A new study, recently published in the Journal of Orthopedic Trauma pinpoints a few considerations on why non-intervention may be better for your dislocated shoulder or acromioclavicular dislocation (AC). A number of patients typically choose surgical repair following such an injury as a dislocated shoulder. It is the most followed course of action with the majority of patients. However, it might turn out to be detrimental from some perspectives.
Acromioclavicular dislocation is most commonly met in patients who sustained a fall, practice sports or have been involved in accidents. Located right between the blade of the shoulder and the collarbone, the acromioclavicular joint is easily predisposed to injuries. Depending on the severity of the injury, it may be fixed simply through rehabilitation routines and wearing a sling. Or it may require the touch of an orthopedic surgeon.
Yet, the new study suggests that surgical intervention isn’t the best option for your dislocated shoulder. Surgically correcting the position of the acromioclavicular joint involves introducing a plate that will sustain it while being screwed to the bones.
For the study, Doctor Michael McKee with the Saint Michael’s Hospital in Toronto and his team selected 83 patients. All presented dislocated shoulders. The patients were split in two groups, each with its respective treatment. 43 of the patients followed rehabilitation routines and were asked to wear a sling. The other 40 patients received surgical intervention.
Looking to understand the benefits and drawbacks of the two courses of action in comparison, the research team followed the patients regularly. Two follow-ups, one at six weeks after their respective assigned treatment and one after three months showed significant differences.

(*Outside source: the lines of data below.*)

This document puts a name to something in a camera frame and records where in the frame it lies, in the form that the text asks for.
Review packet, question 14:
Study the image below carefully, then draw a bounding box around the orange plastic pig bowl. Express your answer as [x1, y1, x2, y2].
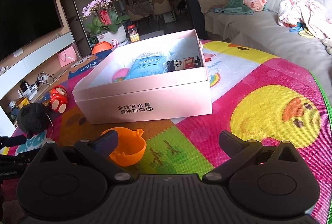
[101, 127, 147, 167]

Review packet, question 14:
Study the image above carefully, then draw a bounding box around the black plush toy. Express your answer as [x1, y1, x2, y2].
[17, 103, 51, 139]

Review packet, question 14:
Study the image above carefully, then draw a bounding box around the red doll toy figure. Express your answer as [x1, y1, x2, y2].
[50, 85, 68, 114]

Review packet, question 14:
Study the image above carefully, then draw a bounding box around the small toy car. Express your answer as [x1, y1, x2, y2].
[166, 56, 201, 72]

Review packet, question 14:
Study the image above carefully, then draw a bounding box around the colourful cartoon play mat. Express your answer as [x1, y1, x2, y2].
[7, 39, 332, 224]

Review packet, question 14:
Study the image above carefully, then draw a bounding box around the pink round toy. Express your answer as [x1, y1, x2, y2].
[112, 68, 129, 82]

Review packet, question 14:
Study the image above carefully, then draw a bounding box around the white tv cabinet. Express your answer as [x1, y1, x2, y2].
[0, 31, 78, 136]

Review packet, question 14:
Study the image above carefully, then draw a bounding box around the pink gift bag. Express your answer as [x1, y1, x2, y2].
[57, 46, 78, 67]

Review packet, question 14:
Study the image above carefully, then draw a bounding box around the pink cardboard box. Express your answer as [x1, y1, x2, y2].
[72, 30, 212, 124]

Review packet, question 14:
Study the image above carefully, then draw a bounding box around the blue wet wipes pack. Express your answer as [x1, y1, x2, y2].
[125, 52, 174, 80]

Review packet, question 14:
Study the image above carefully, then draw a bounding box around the orange round pumpkin bucket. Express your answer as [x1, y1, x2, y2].
[92, 41, 113, 54]

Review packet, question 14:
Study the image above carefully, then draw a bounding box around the red lid snack jar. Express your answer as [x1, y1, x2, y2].
[127, 24, 140, 42]

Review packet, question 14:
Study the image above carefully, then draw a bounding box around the grey covered sofa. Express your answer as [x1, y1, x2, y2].
[197, 0, 331, 98]

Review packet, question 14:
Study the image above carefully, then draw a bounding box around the purple orchid flower pot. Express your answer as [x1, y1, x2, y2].
[82, 0, 130, 45]

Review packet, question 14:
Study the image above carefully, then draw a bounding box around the teal green cloth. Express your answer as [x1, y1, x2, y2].
[210, 0, 268, 15]

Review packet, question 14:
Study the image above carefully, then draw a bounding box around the pink pig plush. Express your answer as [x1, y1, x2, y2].
[243, 0, 267, 12]

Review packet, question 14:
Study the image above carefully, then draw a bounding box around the pink white blanket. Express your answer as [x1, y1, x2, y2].
[278, 0, 331, 39]

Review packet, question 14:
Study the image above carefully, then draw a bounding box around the black television screen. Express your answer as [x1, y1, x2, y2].
[1, 0, 63, 60]

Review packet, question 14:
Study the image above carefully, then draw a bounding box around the dining chair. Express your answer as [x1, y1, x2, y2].
[152, 0, 176, 26]

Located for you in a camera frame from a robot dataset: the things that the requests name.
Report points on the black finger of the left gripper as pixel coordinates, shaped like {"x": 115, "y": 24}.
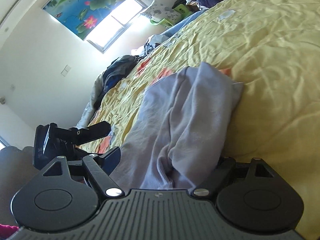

From the non-intervention group, 75 percent were able to return to their jobs after three months. From the surgical intervention group, only 43 percent did the same. Mobility in the shoulder was higher in the first group compared to the second.
Moreover, the surgical intervention group had a higher rate of medical complications, including infections or displacement of the fixing plate. Seven patients of the 40 in this group experienced some problems. Other reported numbness throughout the healing process.
The only benefit reported in the second group compared to the first was the aspect of the previously dislocated shoulder. In the non-intervention group, 21 percent of the people complained that it looks deformed.